**PROBLEM STATEMENT:** Which lines of the records below contain the word "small"? Show each one.

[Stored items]
****************************************
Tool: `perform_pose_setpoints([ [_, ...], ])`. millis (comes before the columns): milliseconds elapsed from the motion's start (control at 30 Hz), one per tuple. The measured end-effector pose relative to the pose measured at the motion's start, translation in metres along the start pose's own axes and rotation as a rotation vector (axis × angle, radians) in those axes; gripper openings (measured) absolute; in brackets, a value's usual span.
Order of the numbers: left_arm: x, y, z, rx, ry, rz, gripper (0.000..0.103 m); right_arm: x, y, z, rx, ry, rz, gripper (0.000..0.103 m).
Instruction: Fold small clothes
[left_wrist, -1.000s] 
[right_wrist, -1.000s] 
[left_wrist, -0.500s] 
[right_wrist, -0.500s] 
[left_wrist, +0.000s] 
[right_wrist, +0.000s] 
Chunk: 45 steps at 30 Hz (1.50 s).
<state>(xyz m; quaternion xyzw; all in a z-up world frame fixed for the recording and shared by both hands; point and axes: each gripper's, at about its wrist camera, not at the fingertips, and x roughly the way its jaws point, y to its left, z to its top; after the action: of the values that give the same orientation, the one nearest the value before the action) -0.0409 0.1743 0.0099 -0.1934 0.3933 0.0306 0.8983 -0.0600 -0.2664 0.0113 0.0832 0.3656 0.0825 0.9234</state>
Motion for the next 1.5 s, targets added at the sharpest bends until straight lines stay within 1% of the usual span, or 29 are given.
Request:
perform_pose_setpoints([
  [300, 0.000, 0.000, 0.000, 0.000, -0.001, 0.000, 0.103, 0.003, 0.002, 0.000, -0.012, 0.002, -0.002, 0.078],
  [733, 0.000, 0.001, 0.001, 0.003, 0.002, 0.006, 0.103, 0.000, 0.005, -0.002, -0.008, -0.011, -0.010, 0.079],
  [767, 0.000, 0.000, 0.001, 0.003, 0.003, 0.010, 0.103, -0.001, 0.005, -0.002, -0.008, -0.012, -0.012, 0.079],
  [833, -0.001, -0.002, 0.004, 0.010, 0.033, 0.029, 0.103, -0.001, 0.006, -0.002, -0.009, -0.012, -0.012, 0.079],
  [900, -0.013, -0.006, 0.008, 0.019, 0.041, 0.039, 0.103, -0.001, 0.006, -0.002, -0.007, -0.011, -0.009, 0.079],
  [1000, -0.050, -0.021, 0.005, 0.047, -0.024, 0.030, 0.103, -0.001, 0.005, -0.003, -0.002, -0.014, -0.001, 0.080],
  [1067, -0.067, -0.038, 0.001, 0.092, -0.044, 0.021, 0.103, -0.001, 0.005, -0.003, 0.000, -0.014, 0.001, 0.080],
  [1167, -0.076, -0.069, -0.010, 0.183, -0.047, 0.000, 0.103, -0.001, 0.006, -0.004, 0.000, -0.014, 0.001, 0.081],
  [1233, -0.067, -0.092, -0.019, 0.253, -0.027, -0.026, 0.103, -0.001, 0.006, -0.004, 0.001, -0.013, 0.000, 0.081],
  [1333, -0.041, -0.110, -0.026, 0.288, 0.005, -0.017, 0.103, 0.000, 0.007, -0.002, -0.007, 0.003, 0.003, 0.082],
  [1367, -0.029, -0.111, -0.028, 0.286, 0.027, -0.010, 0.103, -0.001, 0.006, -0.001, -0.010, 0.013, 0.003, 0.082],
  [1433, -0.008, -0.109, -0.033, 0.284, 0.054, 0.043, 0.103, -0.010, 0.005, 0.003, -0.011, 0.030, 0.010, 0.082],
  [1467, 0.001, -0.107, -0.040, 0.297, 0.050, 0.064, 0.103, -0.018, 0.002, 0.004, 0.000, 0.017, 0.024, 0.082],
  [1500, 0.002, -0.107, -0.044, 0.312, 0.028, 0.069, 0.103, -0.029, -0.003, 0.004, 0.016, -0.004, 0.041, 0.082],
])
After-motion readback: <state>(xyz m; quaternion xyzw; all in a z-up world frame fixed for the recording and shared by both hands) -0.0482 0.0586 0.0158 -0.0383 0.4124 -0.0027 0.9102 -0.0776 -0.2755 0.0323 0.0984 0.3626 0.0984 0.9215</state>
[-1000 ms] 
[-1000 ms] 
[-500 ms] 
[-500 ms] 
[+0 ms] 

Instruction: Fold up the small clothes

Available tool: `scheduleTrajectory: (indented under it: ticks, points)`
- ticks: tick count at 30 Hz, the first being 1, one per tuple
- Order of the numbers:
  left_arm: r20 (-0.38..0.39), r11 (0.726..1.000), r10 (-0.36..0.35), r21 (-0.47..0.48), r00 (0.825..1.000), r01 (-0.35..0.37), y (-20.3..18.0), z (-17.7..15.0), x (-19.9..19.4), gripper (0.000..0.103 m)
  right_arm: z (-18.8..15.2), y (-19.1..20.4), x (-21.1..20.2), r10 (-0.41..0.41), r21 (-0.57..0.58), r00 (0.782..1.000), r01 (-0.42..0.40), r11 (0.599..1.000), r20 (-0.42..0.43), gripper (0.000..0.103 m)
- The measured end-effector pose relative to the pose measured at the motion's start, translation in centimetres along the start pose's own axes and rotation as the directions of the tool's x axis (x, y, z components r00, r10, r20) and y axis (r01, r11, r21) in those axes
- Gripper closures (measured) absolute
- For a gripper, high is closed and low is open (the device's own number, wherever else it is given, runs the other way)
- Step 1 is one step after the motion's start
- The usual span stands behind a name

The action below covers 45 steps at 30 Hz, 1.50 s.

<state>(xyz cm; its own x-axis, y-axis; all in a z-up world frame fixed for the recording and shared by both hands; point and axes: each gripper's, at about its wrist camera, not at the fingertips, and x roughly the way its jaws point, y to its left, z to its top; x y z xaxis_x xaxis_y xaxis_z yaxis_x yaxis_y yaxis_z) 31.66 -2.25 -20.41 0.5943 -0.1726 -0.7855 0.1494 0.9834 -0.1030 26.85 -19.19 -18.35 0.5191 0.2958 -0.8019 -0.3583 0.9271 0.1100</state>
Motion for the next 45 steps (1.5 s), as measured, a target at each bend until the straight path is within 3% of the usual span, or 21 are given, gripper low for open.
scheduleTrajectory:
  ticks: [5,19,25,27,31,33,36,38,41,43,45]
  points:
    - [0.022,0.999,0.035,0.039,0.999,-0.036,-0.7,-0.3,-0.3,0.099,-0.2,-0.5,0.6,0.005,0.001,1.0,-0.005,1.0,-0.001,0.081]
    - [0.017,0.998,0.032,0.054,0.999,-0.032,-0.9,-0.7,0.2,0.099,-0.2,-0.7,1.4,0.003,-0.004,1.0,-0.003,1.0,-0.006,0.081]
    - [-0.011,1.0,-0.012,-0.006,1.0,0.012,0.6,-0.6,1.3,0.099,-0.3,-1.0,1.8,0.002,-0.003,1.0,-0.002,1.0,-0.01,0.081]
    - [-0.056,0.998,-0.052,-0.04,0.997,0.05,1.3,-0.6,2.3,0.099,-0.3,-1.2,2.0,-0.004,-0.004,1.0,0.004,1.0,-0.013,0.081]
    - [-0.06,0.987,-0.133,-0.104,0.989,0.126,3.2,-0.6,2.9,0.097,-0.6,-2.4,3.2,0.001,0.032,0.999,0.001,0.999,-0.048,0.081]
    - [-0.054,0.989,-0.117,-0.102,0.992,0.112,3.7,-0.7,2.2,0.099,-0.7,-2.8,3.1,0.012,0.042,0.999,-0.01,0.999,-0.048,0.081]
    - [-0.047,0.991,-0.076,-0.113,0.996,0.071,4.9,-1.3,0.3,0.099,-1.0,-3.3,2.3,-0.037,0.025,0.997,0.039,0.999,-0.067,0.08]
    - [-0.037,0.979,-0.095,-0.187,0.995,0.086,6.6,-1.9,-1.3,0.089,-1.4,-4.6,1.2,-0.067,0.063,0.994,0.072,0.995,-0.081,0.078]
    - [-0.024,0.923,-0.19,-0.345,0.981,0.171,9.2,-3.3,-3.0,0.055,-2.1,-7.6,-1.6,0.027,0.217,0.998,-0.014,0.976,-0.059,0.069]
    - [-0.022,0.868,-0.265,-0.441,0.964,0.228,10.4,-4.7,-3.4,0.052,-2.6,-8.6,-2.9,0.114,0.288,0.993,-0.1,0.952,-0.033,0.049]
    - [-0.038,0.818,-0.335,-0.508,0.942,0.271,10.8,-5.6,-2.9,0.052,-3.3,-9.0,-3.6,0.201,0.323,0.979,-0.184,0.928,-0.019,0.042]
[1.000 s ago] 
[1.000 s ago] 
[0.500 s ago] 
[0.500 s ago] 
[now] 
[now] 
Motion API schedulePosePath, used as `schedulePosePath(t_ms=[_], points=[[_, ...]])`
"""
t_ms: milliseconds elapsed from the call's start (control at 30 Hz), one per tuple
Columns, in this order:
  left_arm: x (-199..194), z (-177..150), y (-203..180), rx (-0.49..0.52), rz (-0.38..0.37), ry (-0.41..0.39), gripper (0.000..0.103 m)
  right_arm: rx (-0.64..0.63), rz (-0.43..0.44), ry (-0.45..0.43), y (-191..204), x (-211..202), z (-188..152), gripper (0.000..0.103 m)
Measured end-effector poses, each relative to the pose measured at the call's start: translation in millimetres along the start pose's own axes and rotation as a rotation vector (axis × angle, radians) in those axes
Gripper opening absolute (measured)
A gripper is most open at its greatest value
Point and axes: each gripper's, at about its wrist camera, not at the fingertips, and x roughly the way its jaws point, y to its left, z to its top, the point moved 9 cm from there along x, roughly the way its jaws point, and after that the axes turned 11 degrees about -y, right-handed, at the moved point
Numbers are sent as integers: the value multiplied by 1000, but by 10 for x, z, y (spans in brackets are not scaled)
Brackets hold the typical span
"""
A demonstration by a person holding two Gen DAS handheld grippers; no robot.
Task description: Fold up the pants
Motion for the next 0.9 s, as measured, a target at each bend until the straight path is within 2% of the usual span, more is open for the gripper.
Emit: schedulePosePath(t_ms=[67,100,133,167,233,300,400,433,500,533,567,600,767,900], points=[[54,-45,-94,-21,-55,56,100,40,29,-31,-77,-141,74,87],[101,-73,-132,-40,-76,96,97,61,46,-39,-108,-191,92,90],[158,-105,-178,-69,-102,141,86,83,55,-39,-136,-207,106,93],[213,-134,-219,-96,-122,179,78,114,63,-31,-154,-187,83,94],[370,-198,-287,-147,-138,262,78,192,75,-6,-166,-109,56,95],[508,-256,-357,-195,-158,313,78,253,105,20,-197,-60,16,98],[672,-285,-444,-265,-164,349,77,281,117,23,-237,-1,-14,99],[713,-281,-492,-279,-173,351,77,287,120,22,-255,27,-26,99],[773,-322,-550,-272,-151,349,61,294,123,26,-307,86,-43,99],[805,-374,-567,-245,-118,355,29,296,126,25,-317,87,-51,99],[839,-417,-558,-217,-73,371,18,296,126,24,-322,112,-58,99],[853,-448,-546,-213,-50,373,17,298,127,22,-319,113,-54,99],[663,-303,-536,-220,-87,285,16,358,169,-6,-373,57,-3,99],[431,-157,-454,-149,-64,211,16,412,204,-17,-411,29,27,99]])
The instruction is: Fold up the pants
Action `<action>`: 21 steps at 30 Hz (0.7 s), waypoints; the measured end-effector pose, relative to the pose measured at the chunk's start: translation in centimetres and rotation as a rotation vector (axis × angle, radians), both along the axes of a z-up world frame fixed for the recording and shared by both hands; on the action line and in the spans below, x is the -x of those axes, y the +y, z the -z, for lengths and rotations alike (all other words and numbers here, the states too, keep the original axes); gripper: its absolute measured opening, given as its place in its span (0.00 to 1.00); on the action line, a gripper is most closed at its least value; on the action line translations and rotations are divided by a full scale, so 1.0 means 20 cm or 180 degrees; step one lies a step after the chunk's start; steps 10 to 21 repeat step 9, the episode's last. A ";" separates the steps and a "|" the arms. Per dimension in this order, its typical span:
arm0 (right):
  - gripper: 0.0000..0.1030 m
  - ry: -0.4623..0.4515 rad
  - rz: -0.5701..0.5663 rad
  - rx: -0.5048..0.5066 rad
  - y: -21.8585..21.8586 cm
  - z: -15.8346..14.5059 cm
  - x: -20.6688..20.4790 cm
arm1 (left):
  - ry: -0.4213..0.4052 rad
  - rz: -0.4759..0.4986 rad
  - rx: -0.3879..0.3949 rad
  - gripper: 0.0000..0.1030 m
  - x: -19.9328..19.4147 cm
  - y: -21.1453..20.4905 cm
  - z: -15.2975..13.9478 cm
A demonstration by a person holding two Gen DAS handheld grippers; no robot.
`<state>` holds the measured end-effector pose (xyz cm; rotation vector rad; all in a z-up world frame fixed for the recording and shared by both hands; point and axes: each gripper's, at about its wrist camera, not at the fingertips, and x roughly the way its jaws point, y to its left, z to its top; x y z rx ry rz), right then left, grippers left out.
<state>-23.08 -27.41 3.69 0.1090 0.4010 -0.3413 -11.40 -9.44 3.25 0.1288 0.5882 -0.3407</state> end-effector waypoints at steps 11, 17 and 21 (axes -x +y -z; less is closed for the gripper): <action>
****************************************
**ANSWER FOR THIS EXERCISE:**
Instruction: Fold small clothes
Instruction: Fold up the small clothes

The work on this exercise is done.